Code snapshot for this article (tagged filter_input_widget_prototype-2016-10-16): .zip, .tar.gz. For latest version, go to the github page.

## A bit more explanation

### The dots

The black dots are poles and the white dots are zeros. In other words, the four white dots are the $a_{1,j}$ and their complex conjugates. The four black dots are the $a_{2,j}$ and their complex conjuagates.

### The disks on the left

There are two copies of the complex plane shown, but it displays the same configuration of points. The upper one shows a plot of the magnitude (i.e. $z \to |H(z)|$), and the lower one shows a plot of the phase ($z \to \arg(H(z))$). In both cases I have quantized the colors to only a few levels. It's easier to get a sense of the shapes that way than with a smooth gradient.

The phase is displayed by mapping it to a color wheel. This kind of plot is called a domain coloring of $H$.

### The graphs on the right

Now for the diagrams on the right-hand side. The top plot shows $f \to |H(e^{-i \pi f})|$, and the bottom plot shows $f \to \arg\left(H\left(e^{-i \pi f}\right)\right)$. So they are the magnitude and phase we measure if we walk along the top semicircles of the upper and lower disks shown on the left hand side, respectively. These diagrams are known as the Bode plots of a filter.

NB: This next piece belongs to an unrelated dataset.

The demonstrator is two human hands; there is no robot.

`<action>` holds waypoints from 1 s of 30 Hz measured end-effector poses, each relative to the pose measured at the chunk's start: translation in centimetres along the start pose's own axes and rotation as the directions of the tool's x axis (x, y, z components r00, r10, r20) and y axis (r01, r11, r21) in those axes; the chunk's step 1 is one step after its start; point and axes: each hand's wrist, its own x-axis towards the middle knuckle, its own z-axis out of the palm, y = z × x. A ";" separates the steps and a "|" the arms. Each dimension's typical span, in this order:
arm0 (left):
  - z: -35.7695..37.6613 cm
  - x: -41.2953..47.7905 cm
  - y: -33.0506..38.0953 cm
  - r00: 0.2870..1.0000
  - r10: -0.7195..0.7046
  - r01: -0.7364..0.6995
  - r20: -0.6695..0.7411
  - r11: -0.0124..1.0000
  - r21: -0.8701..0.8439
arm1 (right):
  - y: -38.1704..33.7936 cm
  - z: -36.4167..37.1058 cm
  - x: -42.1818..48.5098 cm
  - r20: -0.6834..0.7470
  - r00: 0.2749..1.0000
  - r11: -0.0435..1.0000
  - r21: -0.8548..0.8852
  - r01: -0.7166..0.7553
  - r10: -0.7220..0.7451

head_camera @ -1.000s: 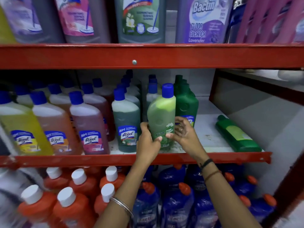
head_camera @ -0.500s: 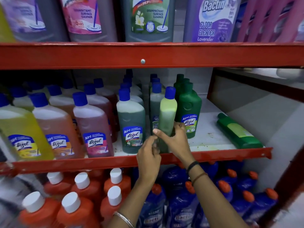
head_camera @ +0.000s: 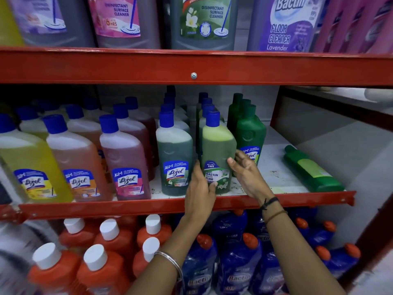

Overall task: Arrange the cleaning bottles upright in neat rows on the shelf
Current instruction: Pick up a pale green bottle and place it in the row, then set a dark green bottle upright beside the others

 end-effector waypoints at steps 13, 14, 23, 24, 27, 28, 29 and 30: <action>1.7 -0.9 3.8 0.767 0.333 -0.440 -0.548 0.895 -0.073 | -2.3 -3.9 -2.1 -0.181 0.966 0.927 -0.360 0.111 -0.186; 2.2 -0.6 5.2 0.774 0.352 -0.483 -0.527 0.865 -0.132 | -3.1 -5.6 -2.5 -0.207 0.955 0.912 -0.393 0.116 -0.211; 17.8 4.7 13.2 0.929 0.048 0.044 0.367 0.971 -0.236 | -2.8 -22.3 -2.1 -0.528 0.847 0.506 -0.717 -0.479 0.054; 19.0 5.0 13.6 0.900 -0.009 0.098 0.436 0.978 -0.182 | -2.4 -23.0 -2.1 -0.539 0.835 0.495 -0.698 -0.518 0.112; 21.2 5.4 14.3 0.856 -0.114 0.215 0.504 0.966 -0.146 | -1.2 -24.5 -2.0 -0.551 0.812 0.638 -0.558 -0.530 0.194; 21.7 5.4 14.4 0.852 -0.147 0.264 0.502 0.950 -0.169 | -0.9 -24.7 -2.0 -0.563 0.803 0.712 -0.482 -0.511 0.195; 22.2 5.4 14.3 0.852 -0.177 0.310 0.493 0.929 -0.203 | -0.7 -24.8 -1.9 -0.579 0.790 0.772 -0.404 -0.492 0.201; 22.6 5.4 14.3 0.860 -0.196 0.343 0.471 0.906 -0.248 | -0.4 -25.0 -1.9 -0.591 0.779 0.814 -0.335 -0.474 0.211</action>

The y-axes of both plots have, besides numbers, also the colors that the numerical ranges correspond to in the color-disks.

## Implementation

This is a D3D11 program written in C++ for Windows. The disks are drawn using special-purpose shaders. There is no supersampling in those shaders yet (just a single sample per pixel), which causes the level-curves to look a bit aliased.

The grid is also drawn using a special shader, and the numbers in the plots are drawn in a bitmap font I made by hand. As such, it is unfortunately constrained to whole-pixel coordinates, which sometimes makes slow movement a little wobbly-looking.